WHAT YOU WILL DO:
As you reproduce every line below, keep it exactly as written and leave out the images.

STORED DATA:
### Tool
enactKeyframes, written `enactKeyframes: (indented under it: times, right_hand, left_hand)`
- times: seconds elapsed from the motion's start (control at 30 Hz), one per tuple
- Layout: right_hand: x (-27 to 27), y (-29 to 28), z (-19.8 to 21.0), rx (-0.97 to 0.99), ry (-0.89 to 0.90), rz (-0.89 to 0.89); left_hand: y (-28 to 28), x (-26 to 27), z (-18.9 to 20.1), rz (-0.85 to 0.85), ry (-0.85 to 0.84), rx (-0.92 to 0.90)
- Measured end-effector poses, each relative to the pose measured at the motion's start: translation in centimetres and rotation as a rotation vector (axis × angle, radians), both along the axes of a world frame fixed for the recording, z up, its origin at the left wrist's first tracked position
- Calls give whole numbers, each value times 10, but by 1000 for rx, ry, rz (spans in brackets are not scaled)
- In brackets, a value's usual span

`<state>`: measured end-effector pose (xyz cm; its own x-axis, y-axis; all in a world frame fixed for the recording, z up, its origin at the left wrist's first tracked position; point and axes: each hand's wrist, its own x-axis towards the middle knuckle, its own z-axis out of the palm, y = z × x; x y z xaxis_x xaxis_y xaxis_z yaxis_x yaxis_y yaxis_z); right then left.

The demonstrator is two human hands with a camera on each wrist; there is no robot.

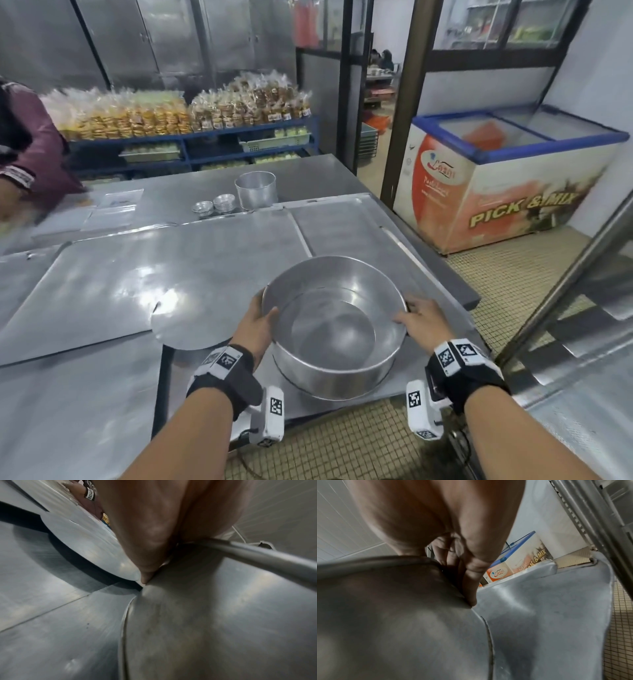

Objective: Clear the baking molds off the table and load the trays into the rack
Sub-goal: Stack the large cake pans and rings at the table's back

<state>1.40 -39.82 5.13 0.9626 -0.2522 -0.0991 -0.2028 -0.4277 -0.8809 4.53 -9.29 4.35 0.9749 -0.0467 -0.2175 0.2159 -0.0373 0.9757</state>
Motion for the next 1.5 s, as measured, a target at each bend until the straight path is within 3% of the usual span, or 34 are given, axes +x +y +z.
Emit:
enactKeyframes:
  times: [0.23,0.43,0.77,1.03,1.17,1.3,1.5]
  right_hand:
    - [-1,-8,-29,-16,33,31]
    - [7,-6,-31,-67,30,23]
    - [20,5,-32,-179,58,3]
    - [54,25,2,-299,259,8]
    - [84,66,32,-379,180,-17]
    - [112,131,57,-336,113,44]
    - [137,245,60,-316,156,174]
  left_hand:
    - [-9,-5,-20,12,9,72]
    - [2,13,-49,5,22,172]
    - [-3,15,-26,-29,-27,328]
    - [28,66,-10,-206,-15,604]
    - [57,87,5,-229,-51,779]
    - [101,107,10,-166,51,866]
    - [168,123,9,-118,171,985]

SOLUTION:
### Tool
enactKeyframes, written `enactKeyframes: (indented under it: times, right_hand, left_hand)`
- times: seconds elapsed from the motion's start (control at 30 Hz), one per tuple
- Layout: right_hand: x (-27 to 27), y (-29 to 28), z (-19.8 to 21.0), rx (-0.97 to 0.99), ry (-0.89 to 0.90), rz (-0.89 to 0.89); left_hand: y (-28 to 28), x (-26 to 27), z (-18.9 to 20.1), rz (-0.85 to 0.85), ry (-0.85 to 0.84), rx (-0.92 to 0.90)
- Measured end-effector poses, each relative to the pose measured at the motion's start: translation in centimetres and rotation as a rotation vector (axis × angle, radians), both along the axes of a world frame fixed for the recording, z up, its origin at the left wrist's first tracked position
- Calls give whole numbers, each value times 10, but by 1000 for rx, ry, rz (spans in brackets are not scaled)
- In brackets, a value's usual span

`<state>`: measured end-effector pose (xyz cm; its own x-axis, y-axis; all in a world frame fixed for the recording, z up, its origin at the left wrist's first tracked position; point and axes: each hand's wrist, its own x-axis towards the middle knuckle, its own z-axis out of the palm, y = z × x; x y z xaxis_x xaxis_y xaxis_z yaxis_x yaxis_y yaxis_z); right then left.

The demonstrator is two human hands with a camera on each wrist; there is no robot.


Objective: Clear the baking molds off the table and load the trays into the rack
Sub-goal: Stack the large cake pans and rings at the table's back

<state>1.40 -39.82 5.13 0.9626 -0.2522 -0.0991 -0.2028 -0.4277 -0.8809 4.53 -9.29 4.35 0.9749 -0.0467 -0.2175 0.2159 -0.0373 0.9757</state>
Motion for the next 1.5 s, as measured, a target at each bend until the straight path is within 3% of the usual span, or 34 are given, axes +x +y +z.
Emit:
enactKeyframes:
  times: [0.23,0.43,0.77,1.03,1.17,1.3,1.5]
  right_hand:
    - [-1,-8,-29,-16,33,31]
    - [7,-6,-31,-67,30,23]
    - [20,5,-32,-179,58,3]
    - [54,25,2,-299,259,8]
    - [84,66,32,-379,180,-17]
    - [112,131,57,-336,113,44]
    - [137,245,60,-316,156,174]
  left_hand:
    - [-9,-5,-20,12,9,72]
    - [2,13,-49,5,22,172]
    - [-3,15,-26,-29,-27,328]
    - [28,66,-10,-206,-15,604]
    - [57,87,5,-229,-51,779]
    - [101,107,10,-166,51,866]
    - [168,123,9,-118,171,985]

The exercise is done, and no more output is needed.